--- START ---
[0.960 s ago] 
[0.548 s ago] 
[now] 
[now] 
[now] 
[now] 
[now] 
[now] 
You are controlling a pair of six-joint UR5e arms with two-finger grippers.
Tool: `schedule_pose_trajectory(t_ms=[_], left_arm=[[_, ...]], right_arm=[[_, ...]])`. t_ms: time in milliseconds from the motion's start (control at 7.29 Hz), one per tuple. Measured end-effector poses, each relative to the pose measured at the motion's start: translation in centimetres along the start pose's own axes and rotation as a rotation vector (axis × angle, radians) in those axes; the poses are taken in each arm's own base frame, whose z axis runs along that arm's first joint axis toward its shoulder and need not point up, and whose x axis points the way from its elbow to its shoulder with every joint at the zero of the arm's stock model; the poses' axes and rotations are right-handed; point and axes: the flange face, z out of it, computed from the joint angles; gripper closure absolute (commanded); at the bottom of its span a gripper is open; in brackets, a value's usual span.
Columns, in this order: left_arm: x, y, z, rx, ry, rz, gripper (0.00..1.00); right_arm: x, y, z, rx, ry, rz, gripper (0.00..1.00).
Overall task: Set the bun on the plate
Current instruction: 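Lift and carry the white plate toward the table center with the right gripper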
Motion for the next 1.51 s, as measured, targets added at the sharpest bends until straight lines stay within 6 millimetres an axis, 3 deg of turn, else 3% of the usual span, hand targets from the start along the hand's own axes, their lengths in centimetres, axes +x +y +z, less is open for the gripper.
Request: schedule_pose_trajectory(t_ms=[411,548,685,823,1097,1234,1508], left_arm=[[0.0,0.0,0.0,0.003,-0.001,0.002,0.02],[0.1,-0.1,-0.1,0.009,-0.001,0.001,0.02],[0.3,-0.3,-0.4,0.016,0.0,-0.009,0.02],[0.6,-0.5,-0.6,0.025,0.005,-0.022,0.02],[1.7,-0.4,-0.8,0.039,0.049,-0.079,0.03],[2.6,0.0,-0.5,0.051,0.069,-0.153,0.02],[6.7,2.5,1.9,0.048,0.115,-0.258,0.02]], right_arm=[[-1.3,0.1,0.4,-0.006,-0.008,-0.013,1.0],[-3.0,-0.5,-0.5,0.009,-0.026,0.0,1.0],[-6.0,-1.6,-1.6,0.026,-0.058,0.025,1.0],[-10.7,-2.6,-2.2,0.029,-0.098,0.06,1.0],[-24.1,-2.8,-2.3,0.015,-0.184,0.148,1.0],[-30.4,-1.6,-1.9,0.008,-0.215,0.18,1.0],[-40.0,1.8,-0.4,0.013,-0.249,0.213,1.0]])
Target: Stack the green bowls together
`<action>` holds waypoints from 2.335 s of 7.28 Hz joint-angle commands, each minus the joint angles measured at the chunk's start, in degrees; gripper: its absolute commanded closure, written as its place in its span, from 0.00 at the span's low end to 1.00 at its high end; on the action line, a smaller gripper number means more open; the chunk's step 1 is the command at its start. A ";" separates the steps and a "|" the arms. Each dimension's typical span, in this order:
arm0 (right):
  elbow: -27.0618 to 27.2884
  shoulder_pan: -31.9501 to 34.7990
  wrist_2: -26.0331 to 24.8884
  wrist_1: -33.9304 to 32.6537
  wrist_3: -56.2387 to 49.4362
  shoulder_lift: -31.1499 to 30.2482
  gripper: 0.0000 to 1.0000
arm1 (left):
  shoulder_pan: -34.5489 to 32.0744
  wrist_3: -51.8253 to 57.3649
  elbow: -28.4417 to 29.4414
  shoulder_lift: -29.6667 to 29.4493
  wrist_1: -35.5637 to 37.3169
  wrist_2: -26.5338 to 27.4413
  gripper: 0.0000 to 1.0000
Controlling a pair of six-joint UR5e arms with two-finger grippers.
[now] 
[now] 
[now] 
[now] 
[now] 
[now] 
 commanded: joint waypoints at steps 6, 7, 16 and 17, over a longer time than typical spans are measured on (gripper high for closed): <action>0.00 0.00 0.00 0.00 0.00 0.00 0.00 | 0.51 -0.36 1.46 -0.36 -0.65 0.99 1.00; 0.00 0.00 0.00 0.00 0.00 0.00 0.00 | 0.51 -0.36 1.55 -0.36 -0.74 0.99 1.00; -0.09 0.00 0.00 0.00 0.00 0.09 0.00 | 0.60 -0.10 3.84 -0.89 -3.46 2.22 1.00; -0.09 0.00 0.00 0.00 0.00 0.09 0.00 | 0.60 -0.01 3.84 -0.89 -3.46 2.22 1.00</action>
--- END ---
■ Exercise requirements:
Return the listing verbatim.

■ Solution to this problem:
[0.960 s ago] 
[0.548 s ago] 
[now] 
[now] 
[now] 
[now] 
[now] 
[now] 
You are controlling a pair of six-joint UR5e arms with two-finger grippers.
Tool: `schedule_pose_trajectory(t_ms=[_], left_arm=[[_, ...]], right_arm=[[_, ...]])`. t_ms: time in milliseconds from the motion's start (control at 7.29 Hz), one per tuple. Measured end-effector poses, each relative to the pose measured at the motion's start: translation in centimetres along the start pose's own axes and rotation as a rotation vector (axis × angle, radians) in those axes; the poses are taken in each arm's own base frame, whose z axis runs along that arm's first joint axis toward its shoulder and need not point up, and whose x axis points the way from its elbow to its shoulder with every joint at the zero of the arm's stock model; the poses' axes and rotations are right-handed; point and axes: the flange face, z out of it, computed from the joint angles; gripper closure absolute (commanded); at the bottom of its span a gripper is open; in brackets, a value's usual span.
Columns, in this order: left_arm: x, y, z, rx, ry, rz, gripper (0.00..1.00); right_arm: x, y, z, rx, ry, rz, gripper (0.00..1.00).
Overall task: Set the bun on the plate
Current instruction: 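Lift and carry the white plate toward the table center with the right gripper
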Motion for the next 1.51 s, as measured, targets added at the sharpest bends until straight lines stay within 6 millimetres an axis, 3 deg of turn, else 3% of the usual span, hand targets from the start along the hand's own axes, their lengths in centimetres, axes +x +y +z, less is open for the gripper.
Request: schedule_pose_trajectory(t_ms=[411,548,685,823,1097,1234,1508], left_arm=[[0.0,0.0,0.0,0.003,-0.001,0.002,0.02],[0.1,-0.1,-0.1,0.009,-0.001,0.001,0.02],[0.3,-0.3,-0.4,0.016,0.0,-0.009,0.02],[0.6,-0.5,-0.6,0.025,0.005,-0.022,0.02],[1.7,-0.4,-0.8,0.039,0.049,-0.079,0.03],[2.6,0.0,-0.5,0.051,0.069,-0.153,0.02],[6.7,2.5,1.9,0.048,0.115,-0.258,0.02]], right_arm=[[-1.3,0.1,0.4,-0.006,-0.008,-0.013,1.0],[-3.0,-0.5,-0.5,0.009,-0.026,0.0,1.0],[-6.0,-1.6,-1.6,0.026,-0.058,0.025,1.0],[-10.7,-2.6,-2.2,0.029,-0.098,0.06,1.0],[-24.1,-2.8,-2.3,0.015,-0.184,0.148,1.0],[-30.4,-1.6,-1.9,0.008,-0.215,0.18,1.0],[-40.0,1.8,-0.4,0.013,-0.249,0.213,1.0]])
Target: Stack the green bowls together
`<action>` holds waypoints from 2.335 s of 7.28 Hz joint-angle commands, each minus the joint angles measured at the chunk's start, in degrees; gripper: its absolute commanded closure, written as its place in its span, from 0.00 at the span's low end to 1.00 at its high end; on the action line, a smaller gripper number means more open; the chunk's step 1 is the command at its start. A ";" separates the steps and a "|" the arms. Each dimension's typical span, in this order:
arm0 (right):
  elbow: -27.0618 to 27.2884
  shoulder_pan: -31.9501 to 34.7990
  wrist_2: -26.0331 to 24.8884
  wrist_1: -33.9304 to 32.6537
  wrist_3: -56.2387 to 49.4362
  shoulder_lift: -31.1499 to 30.2482
  gripper: 0.0000 to 1.0000
arm1 (left):
  shoulder_pan: -34.5489 to 32.0744
  wrist_3: -51.8253 to 57.3649
  elbow: -28.4417 to 29.4414
  shoulder_lift: -29.6667 to 29.4493
  wrist_1: -35.5637 to 37.3169
  wrist_2: -26.5338 to 27.4413
  gripper: 0.0000 to 1.0000
Controlling a pair of six-joint UR5e arms with two-finger grippers.
[now] 
[now] 
[now] 
[now] 
[now] 
[now] 
 commanded: joint waypoints at steps 6, 7, 16 and 17, over a longer time than typical spans are measured on (gripper high for closed): <action>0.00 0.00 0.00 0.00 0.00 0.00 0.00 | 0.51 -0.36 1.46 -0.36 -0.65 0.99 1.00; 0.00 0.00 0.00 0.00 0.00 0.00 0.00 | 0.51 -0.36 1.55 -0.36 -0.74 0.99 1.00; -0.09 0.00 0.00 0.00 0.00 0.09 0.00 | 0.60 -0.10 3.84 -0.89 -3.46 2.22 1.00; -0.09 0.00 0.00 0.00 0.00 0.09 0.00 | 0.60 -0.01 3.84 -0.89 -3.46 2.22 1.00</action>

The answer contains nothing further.